TASK ITEM ▸
Restate word for word all of the lines below, with each image left out.

PROVIDED DATA ▸
——

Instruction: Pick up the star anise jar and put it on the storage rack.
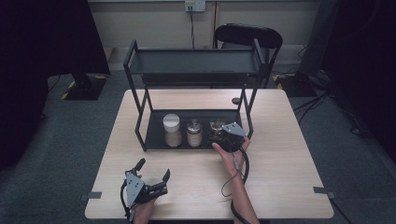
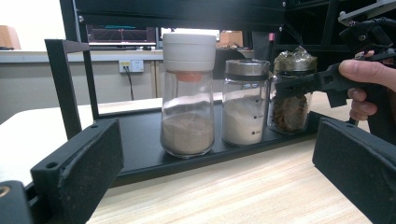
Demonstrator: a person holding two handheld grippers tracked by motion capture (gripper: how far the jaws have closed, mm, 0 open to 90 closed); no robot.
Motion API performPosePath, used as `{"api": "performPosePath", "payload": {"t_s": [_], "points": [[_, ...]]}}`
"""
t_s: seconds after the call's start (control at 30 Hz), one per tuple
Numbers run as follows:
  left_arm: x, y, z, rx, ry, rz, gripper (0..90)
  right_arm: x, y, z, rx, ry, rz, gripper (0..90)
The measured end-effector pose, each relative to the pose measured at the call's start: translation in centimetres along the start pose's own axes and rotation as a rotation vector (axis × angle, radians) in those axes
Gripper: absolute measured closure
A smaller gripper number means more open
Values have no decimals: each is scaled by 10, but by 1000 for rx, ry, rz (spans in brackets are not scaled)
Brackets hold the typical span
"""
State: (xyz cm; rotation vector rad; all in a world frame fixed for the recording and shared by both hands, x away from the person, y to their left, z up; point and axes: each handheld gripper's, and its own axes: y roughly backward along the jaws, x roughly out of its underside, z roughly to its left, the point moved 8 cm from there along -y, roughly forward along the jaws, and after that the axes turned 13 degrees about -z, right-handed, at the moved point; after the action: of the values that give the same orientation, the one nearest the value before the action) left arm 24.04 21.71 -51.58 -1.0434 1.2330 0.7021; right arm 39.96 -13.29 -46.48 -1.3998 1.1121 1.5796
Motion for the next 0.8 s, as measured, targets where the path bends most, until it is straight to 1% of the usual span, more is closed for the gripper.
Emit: {"api": "performPosePath", "payload": {"t_s": [0.03, 0.1, 0.17, 0.37, 0.4, 0.47, 0.63, 0.8], "points": [[0, 0, 0, 0, 0, 0, 11, 1, 0, -1, -12, 12, -1, 0], [0, 0, 0, 0, 0, 0, 11, 2, 1, -1, -24, 17, 2, 0], [0, 0, 0, 0, 0, 0, 11, 2, 1, -1, -25, 2, 2, 0], [0, 0, 0, 0, 0, 0, 11, 2, 2, 0, -17, -9, -19, 0], [0, 0, 0, 0, 0, 0, 11, 2, 3, 0, -15, -9, -23, 0], [0, 0, 0, 0, 0, 0, 11, 3, 4, 2, 12, 6, -36, 0], [0, 0, 0, -1, 0, 0, 11, 3, 5, 4, 43, 30, -44, 0], [0, 0, 0, -1, 0, 0, 11, 3, 8, 3, 45, 38, -50, 1]]}}
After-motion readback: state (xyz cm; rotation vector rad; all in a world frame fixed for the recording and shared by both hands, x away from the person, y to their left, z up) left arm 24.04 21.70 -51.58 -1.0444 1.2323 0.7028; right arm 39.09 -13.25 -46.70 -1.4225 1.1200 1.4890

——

EXERCISE SOLUTION ▸
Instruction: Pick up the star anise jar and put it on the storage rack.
Demonstrator: a person holding two handheld grippers tracked by motion capture (gripper: how far the jaws have closed, mm, 0 open to 90 closed); no robot.
Motion API performPosePath, used as `{"api": "performPosePath", "payload": {"t_s": [_], "points": [[_, ...]]}}`
"""
t_s: seconds after the call's start (control at 30 Hz), one per tuple
Numbers run as follows:
  left_arm: x, y, z, rx, ry, rz, gripper (0..90)
  right_arm: x, y, z, rx, ry, rz, gripper (0..90)
The measured end-effector pose, each relative to the pose measured at the call's start: translation in centimetres along the start pose's own axes and rotation as a rotation vector (axis × angle, radians) in those axes
Gripper: absolute measured closure
A smaller gripper number means more open
Values have no decimals: each is scaled by 10, but by 1000 for rx, ry, rz (spans in brackets are not scaled)
Brackets hold the typical span
"""
State: (xyz cm; rotation vector rad; all in a world frame fixed for the recording and shared by both hands, x away from the person, y to their left, z up; point and axes: each handheld gripper's, and its own axes: y roughly backward along the jaws, x roughly out of its underside, z roughly to its left, the point moved 8 cm from there along -y, roughly forward along the jaws, and after that the axes turned 13 degrees about -z, right-handed, at the moved point; after the action: of the values that give the same orientation, the one nearest the value before the action) left arm 24.04 21.71 -51.58 -1.0434 1.2330 0.7021; right arm 39.96 -13.29 -46.48 -1.3998 1.1121 1.5796
Motion for the next 0.8 s, as measured, targets where the path bends most, until it is straight to 1% of the usual span, more is closed for the gripper.
Emit: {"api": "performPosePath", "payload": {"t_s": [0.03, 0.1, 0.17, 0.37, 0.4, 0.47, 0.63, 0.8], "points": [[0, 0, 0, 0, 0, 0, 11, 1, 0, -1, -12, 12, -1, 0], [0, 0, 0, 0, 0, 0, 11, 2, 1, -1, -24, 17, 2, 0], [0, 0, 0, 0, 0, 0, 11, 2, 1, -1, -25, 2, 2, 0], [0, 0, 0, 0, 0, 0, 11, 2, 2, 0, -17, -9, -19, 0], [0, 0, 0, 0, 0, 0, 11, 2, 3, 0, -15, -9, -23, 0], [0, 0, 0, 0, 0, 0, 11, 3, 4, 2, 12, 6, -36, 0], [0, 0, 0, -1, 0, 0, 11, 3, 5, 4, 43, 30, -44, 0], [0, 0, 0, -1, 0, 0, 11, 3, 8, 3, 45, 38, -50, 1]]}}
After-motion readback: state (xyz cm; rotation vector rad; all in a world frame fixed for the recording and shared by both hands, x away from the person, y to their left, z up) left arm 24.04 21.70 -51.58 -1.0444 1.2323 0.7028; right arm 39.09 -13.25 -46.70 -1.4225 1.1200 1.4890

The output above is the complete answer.